#### Exercise prompt
Repeat the listing exactly. Do not carry over any pictures.

#### Information shown
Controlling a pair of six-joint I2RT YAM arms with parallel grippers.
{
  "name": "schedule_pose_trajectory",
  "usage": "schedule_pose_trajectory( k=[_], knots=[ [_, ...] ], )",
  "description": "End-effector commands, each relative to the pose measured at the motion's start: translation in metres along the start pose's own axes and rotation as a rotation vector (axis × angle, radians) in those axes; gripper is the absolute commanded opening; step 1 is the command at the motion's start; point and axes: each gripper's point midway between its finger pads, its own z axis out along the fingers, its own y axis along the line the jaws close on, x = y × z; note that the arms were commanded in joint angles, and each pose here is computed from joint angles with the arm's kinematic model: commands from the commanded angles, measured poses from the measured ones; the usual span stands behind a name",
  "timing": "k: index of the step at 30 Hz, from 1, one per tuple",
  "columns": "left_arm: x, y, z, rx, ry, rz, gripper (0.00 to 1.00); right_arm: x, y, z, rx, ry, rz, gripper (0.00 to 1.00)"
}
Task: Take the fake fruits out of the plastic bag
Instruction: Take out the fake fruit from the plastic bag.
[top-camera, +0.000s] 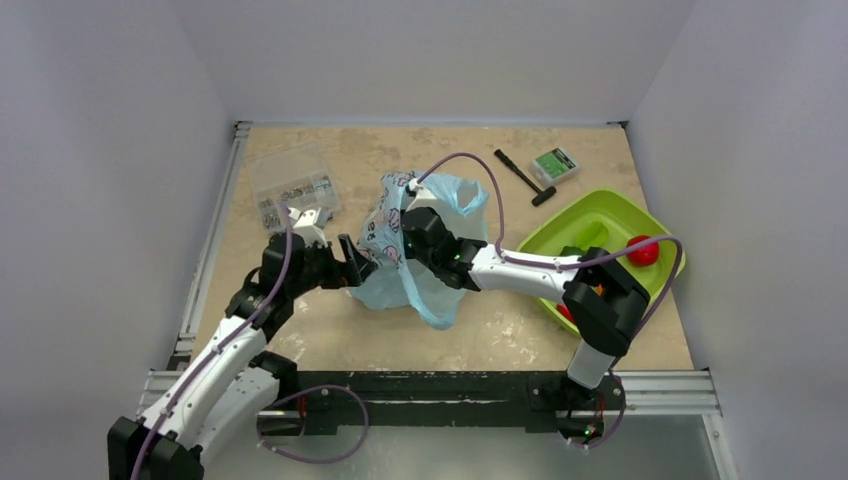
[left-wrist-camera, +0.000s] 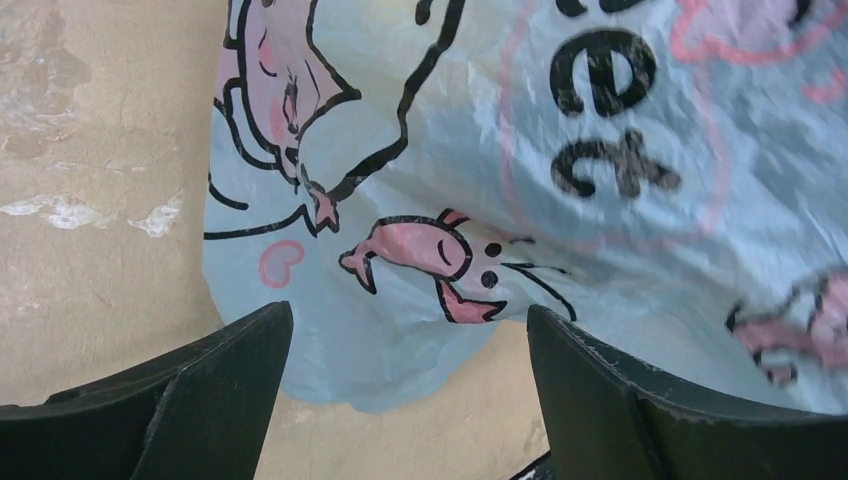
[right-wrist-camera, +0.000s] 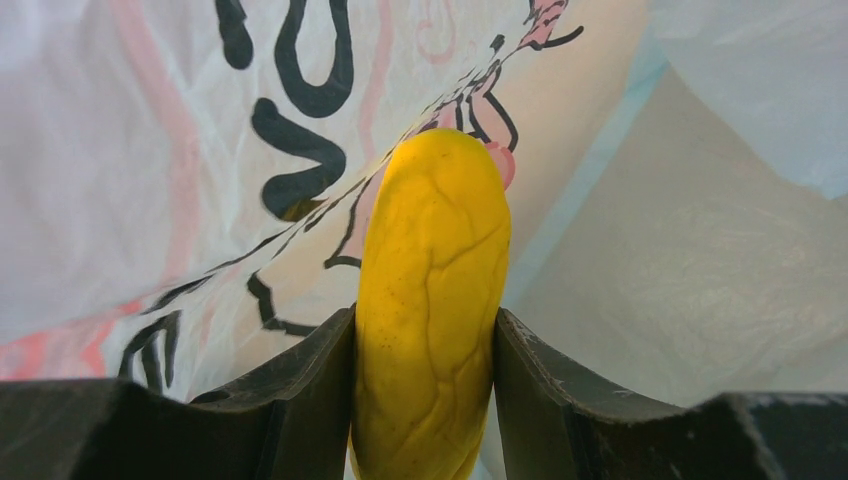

#### Result of the exercise
Controlling a pair of six-joint I2RT YAM arms with parallel grippers.
{
  "name": "schedule_pose_trajectory",
  "usage": "schedule_pose_trajectory( k=[_], knots=[ [_, ...] ], )",
  "description": "End-effector commands, each relative to the pose measured at the motion's start: translation in metres along the start pose's own axes and rotation as a rotation vector (axis × angle, radians) in those axes; gripper is the absolute commanded opening; step 1 is the command at the motion's start; point and axes: each gripper's point midway between its finger pads, its own z axis out along the fingers, its own y axis along the line the jaws close on, x = y × z; note that the arms were commanded in joint angles, and each pose here is computed from joint angles with the arm's kinematic model: commands from the commanded angles, measured poses from the measured ones; the usual span stands behind a name",
  "timing": "k: index of the step at 30 Hz, from 1, one per tuple",
  "columns": "left_arm: x, y, z, rx, ry, rz, gripper (0.00 to 1.00); right_arm: x, y, z, rx, ry, rz, gripper (0.00 to 1.00)"
}
Task: Take the fake fruits out of the plastic bag
Instruction: Take out the fake fruit from the plastic bag.
[top-camera, +0.000s] 
[left-wrist-camera, +0.000s] 
[right-wrist-camera, +0.000s] 

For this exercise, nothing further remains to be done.